In 1971, Pollitt's devotion to the Soviet cause and to international communism was acknowledged by Moscow when the Soviet navy named a ship after him.[32] A plaque dedicated to the memory of Pollitt was unveiled by the Mayor of Tameside on 22 March 1995 outside Droylsden Library.[1] He is also ironically commemorated in the humorous song "The Ballad of Harry Pollitt", which actually circulated most popularly in his lifetime. Part of the lyrics dealt with his death.[33]

The Ballad of Harry Pollitt

They put him in the choir, but the hymns he did not like. So he organized the angels and he led them out on strike. Led them out on strike, Led them out on strike. He organized the angels and he led them out on strike!

One day when God was walking around heaven to medidate. Who should he see but Harry chalkin' slogans on the gate? Chalkin' slogans on the gate, slogans on the gate Who should he see but Harry chalkin' slogans on the gate? Well, they brought him up for trial before the Holy Ghost. For spreadin' disaffection amongst the heavenly hosts. Amongst the heavenly hosts, amongst the heavenly hosts. For spreadin' disaffection amongst the heavenly hosts.

The Limeliters

Secret communications with the Soviet Union[]

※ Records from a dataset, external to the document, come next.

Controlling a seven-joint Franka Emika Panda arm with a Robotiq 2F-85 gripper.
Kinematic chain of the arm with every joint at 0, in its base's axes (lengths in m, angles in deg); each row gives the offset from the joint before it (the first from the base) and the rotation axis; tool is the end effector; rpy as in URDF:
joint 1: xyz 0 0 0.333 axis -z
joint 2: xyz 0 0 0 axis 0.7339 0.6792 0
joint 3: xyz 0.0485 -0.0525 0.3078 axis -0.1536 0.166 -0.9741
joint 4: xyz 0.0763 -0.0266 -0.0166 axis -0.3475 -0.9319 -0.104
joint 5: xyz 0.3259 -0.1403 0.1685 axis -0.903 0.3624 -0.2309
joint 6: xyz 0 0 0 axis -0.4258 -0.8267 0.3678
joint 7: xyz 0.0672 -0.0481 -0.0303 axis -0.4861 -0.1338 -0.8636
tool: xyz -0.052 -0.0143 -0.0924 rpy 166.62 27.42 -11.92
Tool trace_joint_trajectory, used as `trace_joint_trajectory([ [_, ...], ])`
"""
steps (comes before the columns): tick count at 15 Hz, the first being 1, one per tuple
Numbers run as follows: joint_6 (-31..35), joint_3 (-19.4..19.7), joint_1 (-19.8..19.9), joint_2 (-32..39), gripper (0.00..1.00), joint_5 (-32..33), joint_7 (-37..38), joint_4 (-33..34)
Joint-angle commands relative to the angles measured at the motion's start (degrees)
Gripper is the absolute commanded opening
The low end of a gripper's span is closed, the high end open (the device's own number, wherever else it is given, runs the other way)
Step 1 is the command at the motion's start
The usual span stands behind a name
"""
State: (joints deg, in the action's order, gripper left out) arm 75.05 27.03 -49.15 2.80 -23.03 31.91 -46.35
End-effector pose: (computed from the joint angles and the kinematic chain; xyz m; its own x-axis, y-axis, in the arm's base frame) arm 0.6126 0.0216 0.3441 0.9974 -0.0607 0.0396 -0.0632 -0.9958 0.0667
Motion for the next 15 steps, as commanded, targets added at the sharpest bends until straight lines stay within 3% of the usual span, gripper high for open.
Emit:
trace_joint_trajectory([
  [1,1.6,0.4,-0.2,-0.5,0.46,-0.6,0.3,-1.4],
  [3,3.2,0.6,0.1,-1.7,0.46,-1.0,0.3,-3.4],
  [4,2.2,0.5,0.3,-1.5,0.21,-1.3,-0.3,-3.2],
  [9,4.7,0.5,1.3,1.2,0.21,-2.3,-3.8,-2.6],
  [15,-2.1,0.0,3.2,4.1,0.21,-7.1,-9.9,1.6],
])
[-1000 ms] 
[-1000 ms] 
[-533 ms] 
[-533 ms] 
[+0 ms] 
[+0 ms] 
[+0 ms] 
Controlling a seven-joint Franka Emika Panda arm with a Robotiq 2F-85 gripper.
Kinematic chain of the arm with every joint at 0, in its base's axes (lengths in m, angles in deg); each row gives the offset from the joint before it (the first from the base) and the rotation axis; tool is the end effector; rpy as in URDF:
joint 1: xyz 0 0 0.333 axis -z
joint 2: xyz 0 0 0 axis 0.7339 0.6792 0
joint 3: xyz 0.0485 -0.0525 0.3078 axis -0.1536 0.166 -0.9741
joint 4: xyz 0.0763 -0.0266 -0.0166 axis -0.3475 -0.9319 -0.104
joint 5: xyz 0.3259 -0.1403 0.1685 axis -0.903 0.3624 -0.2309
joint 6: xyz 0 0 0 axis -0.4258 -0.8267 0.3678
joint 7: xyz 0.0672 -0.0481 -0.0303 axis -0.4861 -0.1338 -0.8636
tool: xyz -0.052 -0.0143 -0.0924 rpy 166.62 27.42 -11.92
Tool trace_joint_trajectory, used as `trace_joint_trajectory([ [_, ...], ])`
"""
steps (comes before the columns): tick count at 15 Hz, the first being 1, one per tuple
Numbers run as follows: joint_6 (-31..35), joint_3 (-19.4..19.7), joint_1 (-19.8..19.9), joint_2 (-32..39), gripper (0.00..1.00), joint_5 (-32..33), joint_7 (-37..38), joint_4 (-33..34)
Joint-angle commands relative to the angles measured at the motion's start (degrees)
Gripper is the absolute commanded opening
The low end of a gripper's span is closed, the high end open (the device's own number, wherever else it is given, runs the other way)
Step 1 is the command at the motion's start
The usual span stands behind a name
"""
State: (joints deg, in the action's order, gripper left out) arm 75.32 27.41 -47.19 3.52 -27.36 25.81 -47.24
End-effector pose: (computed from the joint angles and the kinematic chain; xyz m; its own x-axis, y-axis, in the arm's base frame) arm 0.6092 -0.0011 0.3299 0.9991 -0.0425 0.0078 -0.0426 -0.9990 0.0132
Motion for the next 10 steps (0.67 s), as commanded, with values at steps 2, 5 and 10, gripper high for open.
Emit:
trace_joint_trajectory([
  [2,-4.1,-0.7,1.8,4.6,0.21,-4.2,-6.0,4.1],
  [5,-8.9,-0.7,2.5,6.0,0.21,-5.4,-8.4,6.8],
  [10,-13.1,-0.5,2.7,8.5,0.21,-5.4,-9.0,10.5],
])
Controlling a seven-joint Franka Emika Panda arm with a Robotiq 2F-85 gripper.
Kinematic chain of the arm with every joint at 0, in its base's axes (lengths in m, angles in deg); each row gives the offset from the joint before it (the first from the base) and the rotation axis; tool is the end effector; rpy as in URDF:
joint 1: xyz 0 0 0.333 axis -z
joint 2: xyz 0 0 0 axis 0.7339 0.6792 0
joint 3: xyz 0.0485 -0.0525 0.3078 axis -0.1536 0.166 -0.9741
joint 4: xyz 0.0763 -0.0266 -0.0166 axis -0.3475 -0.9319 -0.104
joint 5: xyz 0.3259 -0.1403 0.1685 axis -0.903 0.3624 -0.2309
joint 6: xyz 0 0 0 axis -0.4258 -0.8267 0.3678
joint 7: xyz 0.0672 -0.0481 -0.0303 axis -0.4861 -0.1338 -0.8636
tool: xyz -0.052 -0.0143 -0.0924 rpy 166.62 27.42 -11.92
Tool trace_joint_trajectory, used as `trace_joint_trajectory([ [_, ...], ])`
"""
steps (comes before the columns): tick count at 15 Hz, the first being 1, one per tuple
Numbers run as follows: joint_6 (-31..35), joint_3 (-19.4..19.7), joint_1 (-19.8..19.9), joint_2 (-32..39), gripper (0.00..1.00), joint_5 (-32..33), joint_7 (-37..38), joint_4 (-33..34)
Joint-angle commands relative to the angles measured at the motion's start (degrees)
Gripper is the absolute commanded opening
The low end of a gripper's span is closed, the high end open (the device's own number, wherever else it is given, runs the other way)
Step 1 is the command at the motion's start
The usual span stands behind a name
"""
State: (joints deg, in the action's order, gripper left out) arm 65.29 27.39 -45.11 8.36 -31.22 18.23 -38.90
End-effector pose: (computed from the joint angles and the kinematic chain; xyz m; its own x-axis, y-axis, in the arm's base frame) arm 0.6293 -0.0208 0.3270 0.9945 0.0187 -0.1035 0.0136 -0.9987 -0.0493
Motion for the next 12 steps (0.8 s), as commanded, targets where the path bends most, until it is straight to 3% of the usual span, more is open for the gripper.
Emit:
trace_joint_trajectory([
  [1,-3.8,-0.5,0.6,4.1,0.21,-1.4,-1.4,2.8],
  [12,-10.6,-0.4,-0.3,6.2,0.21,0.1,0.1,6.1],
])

In Operation MASK (1934–1937), an MI5 spy infiltrated the party, and was for a time Pollitt's assistant and a clandestine radio operator. This allowed John Tiltman and his colleagues to crack the code and decrypt, for a few years, messages between Moscow and some of its foreign parties, such as the CPGB. They revealed the Comintern's close supervision of the Communist Party and Pollitt. Among other things, Pollitt was instructed to refute news leaks about a Stalinist purge. Some messages were addressed to code names, while others were signed by Pollitt himself. In his transmissions to Moscow, Pollitt regularly pleaded for more funding from the Soviet Union. One 1936 coded instruction advised Pollitt to publicise the plight of Ernst Thälmann, a German Communist leader who had been arrested by the Nazis and who later died at Sachsenhausen concentration camp. Pollitt replied that he was 'having difficulties' getting English statesmen to make public declarations supporting Thälmann but that they promised they would speak privately with German officials in London. In one of the more amusing dispatches, Pollitt (1936) informed his Soviet contact about a recent visit to France to make campaign appearances for candidates from the French Communist Party. "At great inconvenience went to Paris to speak in the election campaign". Pollitt went on to complain that he was "kept sitting two days and comrades refused to allow me to speak. Such treatment as I received in Paris is a scandal".[34][35][36]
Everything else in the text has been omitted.